A cut next year would be particularly harmful due to the implementation of the Patient-Driven Groupings Model in January. “As the home health sector prepares for the shift to our new payment model, any destabilizing forces like arbitrary rate cuts will disrupt the momentum of home health, which is providing care while reducing cost by ensuring that patients can receive advanced clinical care in the comfort of their own homes,” says lobbying group The Partnership for Quality Home Healthcare in a release. “Now is not the time to inject more uncertainty into the home health sector,” insists PQHH chair Keith Myers, who is also LHC Group CEO.

MedPAC takes a preemptive strike against the PDGM argument in its report. “CMS has projected that behavioral responses by HHAs to the new policies will increase payments by 6.42 percent in 2020 (about $1 billion), and the agency plans to implement an offsetting percentage reduction in 2020,” it says. “This reduction is necessary to offset the spending increase expected in 2020 resulting from the behavioral changes; it does not reflect any assessment of the adequacy of Medicare’s payments.
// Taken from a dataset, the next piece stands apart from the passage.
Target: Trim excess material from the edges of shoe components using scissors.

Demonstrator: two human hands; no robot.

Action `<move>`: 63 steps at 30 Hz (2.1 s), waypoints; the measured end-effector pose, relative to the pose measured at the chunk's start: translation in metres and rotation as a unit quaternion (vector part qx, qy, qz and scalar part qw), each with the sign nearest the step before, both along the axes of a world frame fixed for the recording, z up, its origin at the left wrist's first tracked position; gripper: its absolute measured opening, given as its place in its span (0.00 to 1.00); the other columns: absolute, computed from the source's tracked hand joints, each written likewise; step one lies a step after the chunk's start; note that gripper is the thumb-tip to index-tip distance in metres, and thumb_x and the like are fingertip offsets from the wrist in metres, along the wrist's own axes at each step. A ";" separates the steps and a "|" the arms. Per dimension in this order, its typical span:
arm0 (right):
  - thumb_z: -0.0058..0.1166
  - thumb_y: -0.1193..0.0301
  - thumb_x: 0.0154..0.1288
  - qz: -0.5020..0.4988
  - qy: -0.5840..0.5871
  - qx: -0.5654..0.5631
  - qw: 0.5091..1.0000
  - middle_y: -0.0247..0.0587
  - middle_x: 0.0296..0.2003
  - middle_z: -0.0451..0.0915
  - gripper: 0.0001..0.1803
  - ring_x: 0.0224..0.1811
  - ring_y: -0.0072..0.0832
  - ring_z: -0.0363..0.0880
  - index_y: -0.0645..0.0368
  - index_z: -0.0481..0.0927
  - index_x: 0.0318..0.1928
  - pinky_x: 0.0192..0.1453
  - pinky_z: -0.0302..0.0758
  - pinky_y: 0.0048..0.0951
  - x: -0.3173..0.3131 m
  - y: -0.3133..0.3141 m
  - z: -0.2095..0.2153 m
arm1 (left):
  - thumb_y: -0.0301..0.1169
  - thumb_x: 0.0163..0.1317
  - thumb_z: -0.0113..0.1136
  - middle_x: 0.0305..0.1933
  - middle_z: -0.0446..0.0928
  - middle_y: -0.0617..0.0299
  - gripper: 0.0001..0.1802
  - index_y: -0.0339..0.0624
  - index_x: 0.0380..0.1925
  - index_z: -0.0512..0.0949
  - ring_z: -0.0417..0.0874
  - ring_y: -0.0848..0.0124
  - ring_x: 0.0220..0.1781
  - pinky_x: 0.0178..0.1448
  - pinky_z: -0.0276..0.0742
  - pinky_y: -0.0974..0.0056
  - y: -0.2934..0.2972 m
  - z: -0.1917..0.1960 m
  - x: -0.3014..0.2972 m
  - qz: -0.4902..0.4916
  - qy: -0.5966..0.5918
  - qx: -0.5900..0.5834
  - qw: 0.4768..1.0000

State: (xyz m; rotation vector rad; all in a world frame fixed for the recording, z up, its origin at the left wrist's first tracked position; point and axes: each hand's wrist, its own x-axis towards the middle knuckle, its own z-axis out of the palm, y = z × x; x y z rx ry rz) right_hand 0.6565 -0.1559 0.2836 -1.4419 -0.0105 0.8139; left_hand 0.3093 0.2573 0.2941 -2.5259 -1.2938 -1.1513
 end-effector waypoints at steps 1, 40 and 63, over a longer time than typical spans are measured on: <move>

Further reductions are necessary to better align payments with the costs of services.”

Why Is MedPAC Comparing Utilization From More Than 2 Decades Ago?

MedPAC’s profit margin and other conclusions are problematic for a number of reasons, industry experts charge.

As always, the Medicare margin MedPAC cites excludes hospital-based agencies. “In 2017, margins for hospital-based HHAs were -16.0 percent,” the report acknowledges.

And in addition to citing a 15.2 percent Medicare profit margin for 2017, MedPAC also issues a 4.5 percent all-payer margin in the report. That figure “differs from the NAHC calculation which shows an average all-payer margin of 2 percent,” the trade group says.

MedPAC also emphasizes a shift in post-hospital care, pointing out that the percentage of home care episodes occurring after a hospital discharge shrank from about half in 2002 to two-thirds in 2017. The commission previously recommended instituting a copayment for episodes not preceded by a hospital stay, due to “concerns about … the appropriate use” of such episodes, the report notes.

“Healthcare has changed significantly in the last decade and no longer are hospitalizations the starting point of care,” NAHC contends.

MedPAC also spends a lot of time comparing current utilization and spending figures to those from five, 10, and even 20-plus years ago. That’s “not the norm for what most parties would use for trend comparison,” NAHC criticizes.

Stay tuned: It’s up to Congress whether to adopt the recommended cut. But HHAs can take comfort in the fact that “Congress is not required to act upon all the recommendations contained in the report and historically has not done so,” NAHC points out.

Note: The 24-page home health chapter of MedPAC’s report is at www.medpac.gov/docs/default-source/reports/mar19_medpac_ch9_sec.pdf.